Stu Holt

Current position
- Title: Special teams coordinator & offensive assistant
- Team: Virginia Tech
- Conference: ACC
- Annual salary: $500,000

Biographical details
- Born: December 13, 1972 (age 52) Hamptonville, North Carolina, U.S.
- Alma mater: University of North Carolina (1995) Western Carolina University (2000)

Playing career
- 1992–1995: North Carolina
- Position(s): Long snapper

Coaching career (HC unless noted)
- 1996: Norwich (ST/LB)
- 1997: Mainland HS (FL) (RB)
- 1998–1999: Western Carolina (GA)
- 2000: Cumberland (TN) (ST/DL)
- 2001: Bethune–Cookman (ST/ILB)
- 2002–2003: New Smyrna Beach HS (FL)
- 2004: Western Kentucky (RB)
- 2005: Western Kentucky (ST/RB)
- 2006–2008: Western Kentucky (RB)
- 2009: Western Kentucky (ST/RB)
- 2010: Tennessee State (RB)
- 2011: Western Kentucky (RGC/TE)
- 2012: Western Kentucky (TE)
- 2013: South Florida (ST)
- 2014: South Florida (ST/TE)
- 2015: Appalachian State (RB)
- 2016–2018: Appalachian State (ST/RB)
- 2019–2021: Louisville (ST/TE)
- 2022: Virginia Tech (AHC/ST/RB)
- 2023–2024: Virginia Tech (AHC/ST/TE)
- 2025–present: Virginia Tech (ST/off. assistant)

= Stu Holt =

American football player and coach (born 1972)
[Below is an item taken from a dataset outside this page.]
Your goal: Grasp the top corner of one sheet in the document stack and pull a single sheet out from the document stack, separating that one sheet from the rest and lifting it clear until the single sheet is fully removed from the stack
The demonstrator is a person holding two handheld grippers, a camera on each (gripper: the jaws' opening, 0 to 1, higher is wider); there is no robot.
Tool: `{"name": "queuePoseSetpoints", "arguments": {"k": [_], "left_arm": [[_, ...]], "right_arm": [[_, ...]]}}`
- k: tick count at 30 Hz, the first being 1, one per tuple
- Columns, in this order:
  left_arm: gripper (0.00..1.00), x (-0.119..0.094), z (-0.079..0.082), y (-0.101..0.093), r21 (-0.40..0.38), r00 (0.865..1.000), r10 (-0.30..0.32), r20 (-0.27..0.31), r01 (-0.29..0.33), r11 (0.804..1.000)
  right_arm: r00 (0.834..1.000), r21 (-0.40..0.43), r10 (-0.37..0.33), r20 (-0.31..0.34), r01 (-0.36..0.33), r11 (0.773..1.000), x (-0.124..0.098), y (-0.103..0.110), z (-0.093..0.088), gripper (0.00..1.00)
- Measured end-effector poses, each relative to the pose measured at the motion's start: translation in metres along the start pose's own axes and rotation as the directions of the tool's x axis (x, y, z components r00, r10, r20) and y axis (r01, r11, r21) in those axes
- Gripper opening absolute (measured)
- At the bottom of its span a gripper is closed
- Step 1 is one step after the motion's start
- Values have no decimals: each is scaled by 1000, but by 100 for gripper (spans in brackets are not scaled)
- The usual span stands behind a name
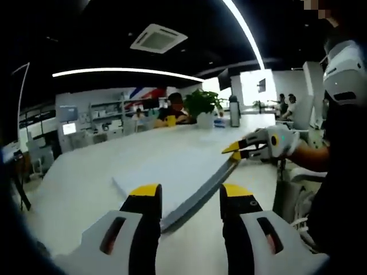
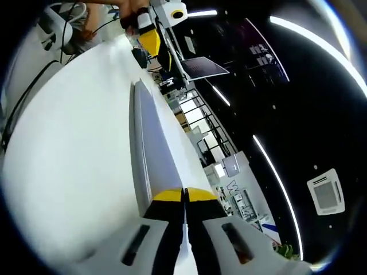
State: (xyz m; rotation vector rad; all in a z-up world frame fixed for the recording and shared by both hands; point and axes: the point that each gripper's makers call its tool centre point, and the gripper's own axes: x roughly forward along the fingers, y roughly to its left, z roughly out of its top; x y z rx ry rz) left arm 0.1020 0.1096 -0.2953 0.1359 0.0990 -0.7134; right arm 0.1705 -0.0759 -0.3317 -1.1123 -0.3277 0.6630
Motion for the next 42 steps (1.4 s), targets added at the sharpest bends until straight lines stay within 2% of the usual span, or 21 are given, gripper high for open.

Stu Holt (born December 13, 1972) is an American college football coach and former player. He is the special teams coordinator and an offensive assistant for Virginia Tech, a position he has held since 2025. He played college football for North Carolina from 1992 to 1995.

==Playing career==
Holt played for North Carolina under Mack Brown from 1992 to 1995, as a long snapper for the Tar Heels.

==Coaching career==
===Early Coaching Career===
Holt began his coaching career at Norwich University in 1996 as the team's special teams coordinator and linebackers coach. In 1997, he worked as a running backs coach at Mainland High School in Florida. From 1998 to 199,9 he worked as a graduate assistant at Western Carolina. Then he worked with the defensive line and special teams at Cumberland. In 2001, he was at Bethune–Cookman as the inside linebackers and special teams coach. The following two years he served as the head coach at New Smyrna Beach H.S. in New Smyrna Beach, Florida.

===Western Kentucky===
From 2004 to 2009, Holt coached at Western Kentucky, as the team's running backs coach, where he also worked as the team's special teams coordinator in 2005 and 2009. In 2010, he spent one year as the running backs coach with one season at Tennessee State before returning to Western Kentucky. In 2011 and 2012, he coached tackles and tight ends for Western Kentucky.

===USF===
Holt spent 2013 and 2014 at the University of South Florida, where he was serving as the Bulls' tight ends coach and special teams coordinator. He was originally hired at USF as director of player personnel in 2013, but ultimately was made the team's special teams coordinator prior to the 2013 season. Holt was nominated for the Broyles Award at the end of the season after USF's special teams improved in almost every statistical category, even with the loss of key performers. In 2014, he added the responsibility of coaching the tight ends for the Bulls.

===Appalachian State===
In 2015 Holt became the running backs coach for Appalachian State. In 2016 he added the special teams duties which held until 2018.

===Louisville===
Holt followed Scott Satterfield and was hired as the tight ends coach and special teams coordinator at Louisville in December 2018. He coached at Louisville until the end of the 2021 season.

===Virginia Tech===
Brent Pry announced on December 10, 2021, that Stu Holt would join his staff and serve as the special teams coordinator/running backs coach for the Virginia Tech Hokies.